Tom DeLay, Jack Abramoff and the art of understatement

House Republicans wonder if they should be led by someone better equipped to deal with the corruption scandal. Could there be anyone worse?

Published January 6, 2006 4:27PM (EST)

There's a fine bit of understatement on the front page of this morning's Washington Post: Republicans in the House are debating whether they should permanently replace Tom DeLay in favor of "a leadership lineup that is better equipped to deal with the growing corruption scandal."

Hello?

As a growing number of Republicans are finally beginning to admit, the question isn't whether there's someone "better equipped" to deal with the corruption scandal than DeLay. It's whether there's a single person on the planet who is less equipped to deal with it.

OK, we take that back. Bob Ney might be worse.

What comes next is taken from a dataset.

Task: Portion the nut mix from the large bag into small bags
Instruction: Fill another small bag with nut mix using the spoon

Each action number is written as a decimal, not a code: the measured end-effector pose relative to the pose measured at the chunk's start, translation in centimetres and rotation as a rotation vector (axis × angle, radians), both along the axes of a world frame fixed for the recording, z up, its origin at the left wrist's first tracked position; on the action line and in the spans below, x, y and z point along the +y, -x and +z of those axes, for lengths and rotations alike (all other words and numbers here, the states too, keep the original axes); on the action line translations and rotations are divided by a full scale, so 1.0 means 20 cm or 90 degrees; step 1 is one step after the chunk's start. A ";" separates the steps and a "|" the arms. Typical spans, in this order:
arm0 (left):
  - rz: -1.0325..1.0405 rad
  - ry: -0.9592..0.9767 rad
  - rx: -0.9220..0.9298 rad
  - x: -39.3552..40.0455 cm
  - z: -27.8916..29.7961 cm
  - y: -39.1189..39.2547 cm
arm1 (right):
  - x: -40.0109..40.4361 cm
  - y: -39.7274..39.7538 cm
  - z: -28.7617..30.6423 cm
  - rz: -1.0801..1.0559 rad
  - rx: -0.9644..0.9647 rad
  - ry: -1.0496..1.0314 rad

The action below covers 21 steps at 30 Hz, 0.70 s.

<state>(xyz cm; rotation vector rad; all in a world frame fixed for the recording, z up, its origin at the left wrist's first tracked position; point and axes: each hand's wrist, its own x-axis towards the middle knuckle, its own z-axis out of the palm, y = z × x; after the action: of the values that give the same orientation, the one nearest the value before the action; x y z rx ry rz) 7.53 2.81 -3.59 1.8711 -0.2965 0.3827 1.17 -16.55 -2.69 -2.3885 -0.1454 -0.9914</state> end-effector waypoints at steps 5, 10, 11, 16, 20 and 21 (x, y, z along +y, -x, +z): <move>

The Ohio Republican has been implicated, as the corrupt "Representative #1," in court filings by both Jack Abramoff and Michael Scanlon. DeLay hasn't reached that level of legal jeopardy yet, at least not in the Washington investigation, but it sure seems to be coming: Federal prosecutors didn't want Abramoff's cooperation for nothing, and you don't need seven degrees of separation to find links between the admitted felon of a lobbyist and the displaced House majority leader.

DeLay was forced to step aside from his leadership post when he was indicted in Ronnie Earle's ever-expanding criminal case in Texas. As details of Abramoff's plea agreement emerged this week, Newt Gingrich said it was time for Republicans to decide whether they should make DeLay's temporary absence from the leader's office a permanent one. But even with DeLay on the ropes, Republicans in the House might be wary about putting their names on the line in calling for a challenge to DeLay. Now it appears that they may not have to: "Leadership aides and DeLay allies" tell the Post that they expect DeLay to announce soon that he's relinquishing any claim on his old post.

DeLay's spokesman insists that he's staying on, and it's not as if DeLay wants to leave. But at some point -- a point one might have thought was reached some time ago -- DeLay becomes a liability for the House Republicans he's supposed to be leading. If he can't help them -- if he actually hurts them -- why should they keep moving heaven and earth, as House Speaker Dennis Hastert has, to keep him around? "Sooner or later, self-interest creeps in," Jeff Flake, a Republican representative from Arizona, tells the Los Angeles Times. "Here is the threshold question that my colleagues will be asking themselves: How many would today accept a contribution from Mr. DeLay or ask him to come to their district? That becomes the threshold question, the barometer. That is something Tom DeLay understands."

We'll see.


By Tim Grieve

Tim Grieve is a senior writer and the author of Salon's War Room blog.